Compartilhar o evangelho aqui pode ser um desafio, disse Santo.
“Sou do Rio de Janeiro e, como não tinha condições de pagar a passagem de avião, tive que pegar um ônibus de seis dias até Belém. De lá fiz uma viagem de barco de seis dias até os arredores da Bacia Amazônica”, disse Santo. “Quando cheguei lá, levei pelo menos 15 dias de canoa (não de barco motorizado) subindo os rios Solimos e Prússia para chegar às comunidades remotas onde trabalhamos. Às vezes demorava 35 dias para chegar a essas áreas remotas.”
José Eustáquio Alves, um proeminente sociólogo brasileiro, disse que as igrejas evangélicas aqui se beneficiam de pastores ou missionários de longa data como Santo, que promovem laços comunitários profundos e crescimento.
“A Igreja Católica tem grande dificuldade em formar novos padres, por isso é comum ver igrejas católicas na Amazônia, mas não há padres suficientes para liderar as congregações”, disse o Dr. Alves. “Os padres vão à Amazônia uma vez por mês ou a cada semestre, muitas vezes longe da comunidade. Os evangélicos, por outro lado, formam padres muito rapidamente, integram-nos à comunidade e trabalham a longo prazo”.
Hoje, pequenas igrejas evangélicas como esta estão surgindo em remotas comunidades ribeirinhas.
“Acho que a recuperação que esperávamos no Brasil está acontecendo na Amazônia”, disse Alves.

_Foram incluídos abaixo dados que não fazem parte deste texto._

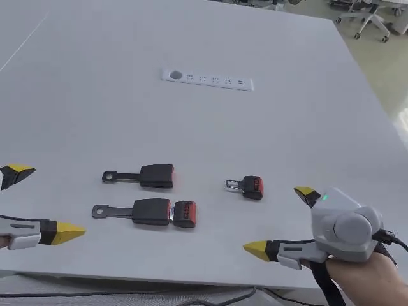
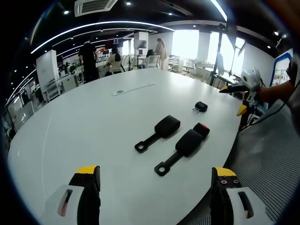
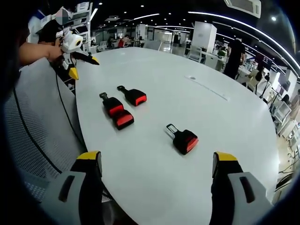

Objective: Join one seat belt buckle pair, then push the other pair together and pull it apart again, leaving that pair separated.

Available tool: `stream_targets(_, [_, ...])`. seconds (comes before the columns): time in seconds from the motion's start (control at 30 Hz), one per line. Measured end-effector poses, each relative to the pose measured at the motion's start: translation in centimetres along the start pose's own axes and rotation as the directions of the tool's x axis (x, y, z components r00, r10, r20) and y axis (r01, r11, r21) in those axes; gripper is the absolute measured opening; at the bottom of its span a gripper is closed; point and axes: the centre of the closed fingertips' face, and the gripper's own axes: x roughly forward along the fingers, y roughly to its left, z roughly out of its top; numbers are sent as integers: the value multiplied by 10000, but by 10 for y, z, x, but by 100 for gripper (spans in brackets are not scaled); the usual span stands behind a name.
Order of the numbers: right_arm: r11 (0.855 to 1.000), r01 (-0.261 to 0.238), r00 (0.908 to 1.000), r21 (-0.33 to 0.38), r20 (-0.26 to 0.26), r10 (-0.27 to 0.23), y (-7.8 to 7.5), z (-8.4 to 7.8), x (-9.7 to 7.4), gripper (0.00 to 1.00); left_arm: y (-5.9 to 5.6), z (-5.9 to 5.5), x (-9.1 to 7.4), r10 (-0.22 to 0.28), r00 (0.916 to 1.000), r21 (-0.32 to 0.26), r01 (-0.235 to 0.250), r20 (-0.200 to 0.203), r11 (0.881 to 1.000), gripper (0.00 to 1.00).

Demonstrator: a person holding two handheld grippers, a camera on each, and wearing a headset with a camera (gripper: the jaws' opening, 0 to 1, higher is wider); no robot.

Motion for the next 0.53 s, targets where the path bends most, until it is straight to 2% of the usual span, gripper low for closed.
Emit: stream_targets(0.53, [10000, -53, 10000, -40, -28, 53, 3, 2, -1, 97, -3, 1, 1, -93, 10000, -78, 94, 17, 9999, 100])
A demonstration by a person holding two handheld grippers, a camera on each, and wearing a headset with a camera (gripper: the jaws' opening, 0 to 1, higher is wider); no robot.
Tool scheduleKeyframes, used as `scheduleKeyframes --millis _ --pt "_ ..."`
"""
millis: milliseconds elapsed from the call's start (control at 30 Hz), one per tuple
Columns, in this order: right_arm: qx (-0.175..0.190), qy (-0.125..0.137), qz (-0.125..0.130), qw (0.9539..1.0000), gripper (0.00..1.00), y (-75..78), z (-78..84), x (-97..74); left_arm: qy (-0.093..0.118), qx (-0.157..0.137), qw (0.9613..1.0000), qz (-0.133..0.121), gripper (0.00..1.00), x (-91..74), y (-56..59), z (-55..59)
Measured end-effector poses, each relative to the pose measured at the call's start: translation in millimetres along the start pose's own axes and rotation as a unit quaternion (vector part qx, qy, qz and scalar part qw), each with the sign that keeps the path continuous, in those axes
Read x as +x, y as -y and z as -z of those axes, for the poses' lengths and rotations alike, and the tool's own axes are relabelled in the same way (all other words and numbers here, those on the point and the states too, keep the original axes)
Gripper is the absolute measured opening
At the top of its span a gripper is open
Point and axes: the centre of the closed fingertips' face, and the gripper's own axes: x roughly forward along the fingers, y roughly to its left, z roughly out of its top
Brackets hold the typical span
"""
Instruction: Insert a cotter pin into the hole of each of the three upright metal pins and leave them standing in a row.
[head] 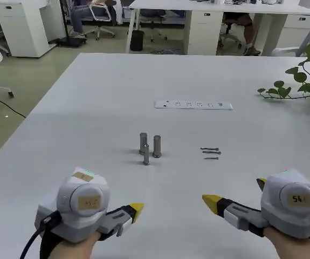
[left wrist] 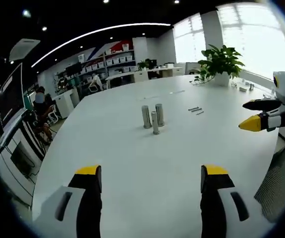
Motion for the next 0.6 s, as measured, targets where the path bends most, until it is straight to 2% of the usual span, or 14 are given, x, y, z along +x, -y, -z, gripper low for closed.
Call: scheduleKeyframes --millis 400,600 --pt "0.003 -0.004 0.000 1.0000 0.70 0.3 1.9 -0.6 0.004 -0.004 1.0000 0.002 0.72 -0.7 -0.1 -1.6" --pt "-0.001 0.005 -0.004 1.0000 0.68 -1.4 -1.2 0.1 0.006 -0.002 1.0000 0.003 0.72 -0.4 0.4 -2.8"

Damares Regina Alves, senadora brasileira e pastora evangélica, considera o movimento um milagre que não apenas reinventa as práticas espirituais, mas também promove um senso de comunidade e empoderamento.

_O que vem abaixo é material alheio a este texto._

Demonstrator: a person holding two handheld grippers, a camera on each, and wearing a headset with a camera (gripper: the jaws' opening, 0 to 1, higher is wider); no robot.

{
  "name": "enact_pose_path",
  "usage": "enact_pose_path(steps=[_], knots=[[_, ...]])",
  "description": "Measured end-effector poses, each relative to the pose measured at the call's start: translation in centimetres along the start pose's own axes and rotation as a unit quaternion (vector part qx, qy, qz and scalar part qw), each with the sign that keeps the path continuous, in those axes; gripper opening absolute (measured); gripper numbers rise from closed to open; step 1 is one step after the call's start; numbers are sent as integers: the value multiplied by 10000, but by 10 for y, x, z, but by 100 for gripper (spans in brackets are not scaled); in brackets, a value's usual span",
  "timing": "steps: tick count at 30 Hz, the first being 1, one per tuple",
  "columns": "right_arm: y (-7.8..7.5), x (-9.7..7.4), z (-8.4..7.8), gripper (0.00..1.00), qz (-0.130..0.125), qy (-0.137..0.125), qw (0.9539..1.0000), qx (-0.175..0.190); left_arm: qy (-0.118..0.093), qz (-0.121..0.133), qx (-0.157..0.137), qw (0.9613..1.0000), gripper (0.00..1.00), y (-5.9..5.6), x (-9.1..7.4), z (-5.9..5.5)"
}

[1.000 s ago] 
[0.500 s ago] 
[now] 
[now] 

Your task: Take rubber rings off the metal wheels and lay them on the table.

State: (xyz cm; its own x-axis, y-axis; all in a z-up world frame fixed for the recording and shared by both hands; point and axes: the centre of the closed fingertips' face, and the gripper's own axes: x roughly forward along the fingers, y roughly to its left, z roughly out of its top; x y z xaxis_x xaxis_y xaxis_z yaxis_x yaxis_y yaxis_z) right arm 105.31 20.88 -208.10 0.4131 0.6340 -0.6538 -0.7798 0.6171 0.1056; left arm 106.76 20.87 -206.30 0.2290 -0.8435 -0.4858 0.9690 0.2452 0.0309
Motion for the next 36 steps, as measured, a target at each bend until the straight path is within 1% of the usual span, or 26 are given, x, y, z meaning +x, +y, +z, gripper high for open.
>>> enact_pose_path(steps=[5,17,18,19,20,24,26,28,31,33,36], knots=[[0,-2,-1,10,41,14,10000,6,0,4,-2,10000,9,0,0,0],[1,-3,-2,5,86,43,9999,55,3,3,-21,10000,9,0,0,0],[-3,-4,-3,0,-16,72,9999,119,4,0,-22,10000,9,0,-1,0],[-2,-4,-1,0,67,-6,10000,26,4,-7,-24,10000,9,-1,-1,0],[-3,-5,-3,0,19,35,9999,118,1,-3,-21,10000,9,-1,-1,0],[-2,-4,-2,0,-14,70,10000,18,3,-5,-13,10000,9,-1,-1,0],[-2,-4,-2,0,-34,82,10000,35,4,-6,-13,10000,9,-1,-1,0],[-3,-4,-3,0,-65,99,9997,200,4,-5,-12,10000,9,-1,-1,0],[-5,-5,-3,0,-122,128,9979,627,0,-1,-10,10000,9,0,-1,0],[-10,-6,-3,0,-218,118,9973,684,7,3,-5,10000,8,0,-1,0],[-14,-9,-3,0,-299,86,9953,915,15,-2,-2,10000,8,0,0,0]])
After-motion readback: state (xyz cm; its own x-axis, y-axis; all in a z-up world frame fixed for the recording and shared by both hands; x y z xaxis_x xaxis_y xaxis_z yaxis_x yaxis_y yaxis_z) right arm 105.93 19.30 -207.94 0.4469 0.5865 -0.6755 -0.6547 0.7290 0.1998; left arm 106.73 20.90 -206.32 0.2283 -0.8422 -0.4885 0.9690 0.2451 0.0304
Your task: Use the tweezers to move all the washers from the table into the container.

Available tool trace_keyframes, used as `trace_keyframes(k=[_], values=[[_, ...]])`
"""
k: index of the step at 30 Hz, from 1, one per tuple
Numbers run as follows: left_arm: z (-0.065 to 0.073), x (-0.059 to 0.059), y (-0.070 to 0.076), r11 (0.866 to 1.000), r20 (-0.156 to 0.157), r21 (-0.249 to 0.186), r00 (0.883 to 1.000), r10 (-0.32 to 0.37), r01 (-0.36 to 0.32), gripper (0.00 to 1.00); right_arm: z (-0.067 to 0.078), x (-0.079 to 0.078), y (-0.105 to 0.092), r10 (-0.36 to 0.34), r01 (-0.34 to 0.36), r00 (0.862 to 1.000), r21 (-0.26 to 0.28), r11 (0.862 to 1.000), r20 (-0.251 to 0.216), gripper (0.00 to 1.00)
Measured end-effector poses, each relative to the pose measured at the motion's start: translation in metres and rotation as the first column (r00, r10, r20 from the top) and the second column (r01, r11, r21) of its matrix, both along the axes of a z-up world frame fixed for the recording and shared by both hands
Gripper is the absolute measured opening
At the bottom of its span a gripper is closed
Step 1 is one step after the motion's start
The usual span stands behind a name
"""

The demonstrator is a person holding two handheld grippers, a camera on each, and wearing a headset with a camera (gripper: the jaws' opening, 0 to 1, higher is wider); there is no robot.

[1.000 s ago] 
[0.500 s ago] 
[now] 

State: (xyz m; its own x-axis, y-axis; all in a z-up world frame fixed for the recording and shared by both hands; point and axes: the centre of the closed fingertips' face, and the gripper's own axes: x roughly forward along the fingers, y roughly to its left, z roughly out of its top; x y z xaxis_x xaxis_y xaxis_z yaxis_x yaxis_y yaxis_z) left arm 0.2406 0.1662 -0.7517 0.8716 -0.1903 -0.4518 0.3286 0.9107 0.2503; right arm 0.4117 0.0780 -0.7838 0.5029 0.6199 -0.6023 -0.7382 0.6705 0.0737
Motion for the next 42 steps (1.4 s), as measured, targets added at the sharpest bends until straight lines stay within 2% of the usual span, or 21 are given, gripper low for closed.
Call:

“Durante muitos anos as pessoas viam a Amazônia apenas como rios e árvores. Hoje, as pessoas estão começando a lembrar que as pessoas que vivem lá precisam de cuidados, precisam ouvir o Evangelho e suas vidas precisam mudar.
Os cristãos evangélicos muitas vezes dependem de pequenas canoas ou barcos de médio porte quando chegam a áreas remotas para realizar cultos religiosos e outras atividades ministeriais.
Enquanto isso, equipes religiosas das principais cidades brasileiras enviam voluntários para cá para realizar missões educacionais, humanitárias e médicas.
Esse tipo de divulgação muitas vezes ajuda a apresentar a mensagem do evangelho às pessoas.
Estes padres, missionários e muitos outros que trabalharam nesta vasta terra acreditavam que esta transformação não era apenas uma mudança nas práticas religiosas, mas um movimento que prometia redefinir a paisagem espiritual e social da região para as gerações vindouras.